* [Records shown]
——————————

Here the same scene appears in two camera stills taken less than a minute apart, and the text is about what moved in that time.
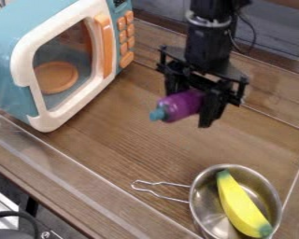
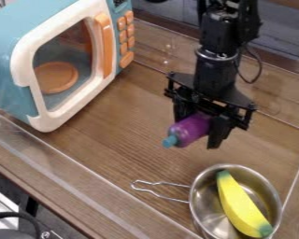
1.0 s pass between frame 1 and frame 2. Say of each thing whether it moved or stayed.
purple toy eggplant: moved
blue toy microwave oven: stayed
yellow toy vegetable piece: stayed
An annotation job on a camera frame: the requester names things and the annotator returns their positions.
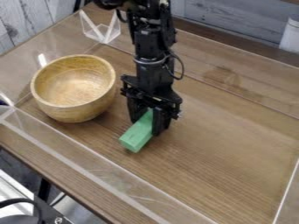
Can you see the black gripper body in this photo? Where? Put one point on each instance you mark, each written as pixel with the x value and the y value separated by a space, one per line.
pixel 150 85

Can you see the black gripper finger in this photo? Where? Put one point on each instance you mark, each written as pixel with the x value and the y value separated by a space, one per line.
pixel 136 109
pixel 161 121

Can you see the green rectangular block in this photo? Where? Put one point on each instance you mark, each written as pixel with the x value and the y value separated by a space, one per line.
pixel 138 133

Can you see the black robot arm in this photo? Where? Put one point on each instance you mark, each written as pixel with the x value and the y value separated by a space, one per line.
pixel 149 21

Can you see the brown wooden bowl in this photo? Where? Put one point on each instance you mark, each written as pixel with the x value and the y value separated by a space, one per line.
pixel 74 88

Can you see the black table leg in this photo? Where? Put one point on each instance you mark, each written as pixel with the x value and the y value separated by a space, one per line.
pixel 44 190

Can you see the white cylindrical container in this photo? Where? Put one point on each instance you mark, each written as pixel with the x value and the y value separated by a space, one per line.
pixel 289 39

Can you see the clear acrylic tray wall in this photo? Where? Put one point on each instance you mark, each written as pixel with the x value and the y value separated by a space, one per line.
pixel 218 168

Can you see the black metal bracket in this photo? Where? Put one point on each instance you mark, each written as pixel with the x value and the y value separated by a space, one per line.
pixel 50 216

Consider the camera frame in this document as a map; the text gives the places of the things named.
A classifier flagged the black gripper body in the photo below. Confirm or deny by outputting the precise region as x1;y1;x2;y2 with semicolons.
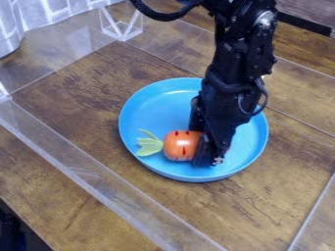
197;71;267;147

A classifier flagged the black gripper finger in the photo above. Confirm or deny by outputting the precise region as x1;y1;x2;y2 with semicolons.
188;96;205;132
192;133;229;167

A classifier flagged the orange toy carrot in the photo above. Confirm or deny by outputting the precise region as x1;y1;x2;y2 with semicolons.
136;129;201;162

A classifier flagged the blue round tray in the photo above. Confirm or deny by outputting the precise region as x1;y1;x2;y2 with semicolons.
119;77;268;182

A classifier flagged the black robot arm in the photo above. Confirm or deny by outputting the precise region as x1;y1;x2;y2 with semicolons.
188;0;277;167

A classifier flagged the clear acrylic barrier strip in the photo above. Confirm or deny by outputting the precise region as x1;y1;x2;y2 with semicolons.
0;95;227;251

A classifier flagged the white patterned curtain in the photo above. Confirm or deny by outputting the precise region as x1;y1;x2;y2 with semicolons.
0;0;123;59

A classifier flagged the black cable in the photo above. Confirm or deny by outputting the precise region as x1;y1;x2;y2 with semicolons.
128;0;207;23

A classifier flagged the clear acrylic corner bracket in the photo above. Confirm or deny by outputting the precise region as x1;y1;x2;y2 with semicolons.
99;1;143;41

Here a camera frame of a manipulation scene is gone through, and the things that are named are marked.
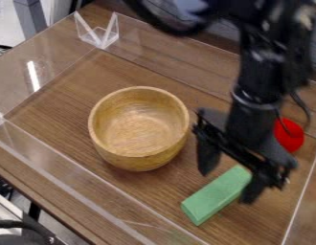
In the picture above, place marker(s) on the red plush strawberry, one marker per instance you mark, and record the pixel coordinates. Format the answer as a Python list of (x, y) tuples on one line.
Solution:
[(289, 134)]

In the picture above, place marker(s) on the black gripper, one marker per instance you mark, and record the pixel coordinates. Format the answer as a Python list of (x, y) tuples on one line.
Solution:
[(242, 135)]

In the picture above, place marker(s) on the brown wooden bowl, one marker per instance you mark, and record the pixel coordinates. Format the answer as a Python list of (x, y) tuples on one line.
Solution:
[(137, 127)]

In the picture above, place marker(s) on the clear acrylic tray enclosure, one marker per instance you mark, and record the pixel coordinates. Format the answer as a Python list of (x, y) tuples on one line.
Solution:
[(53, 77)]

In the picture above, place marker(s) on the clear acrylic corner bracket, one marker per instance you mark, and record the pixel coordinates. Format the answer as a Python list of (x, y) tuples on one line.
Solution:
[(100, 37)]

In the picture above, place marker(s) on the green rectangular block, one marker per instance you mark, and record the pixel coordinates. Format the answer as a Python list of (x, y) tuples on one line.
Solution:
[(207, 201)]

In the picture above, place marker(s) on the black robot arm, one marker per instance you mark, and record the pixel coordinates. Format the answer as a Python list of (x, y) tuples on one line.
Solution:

——————————

* [Instructions to follow]
Identify how many lines in the entries above include the string "moved", then state that number alone.

* [Solution for this task]
3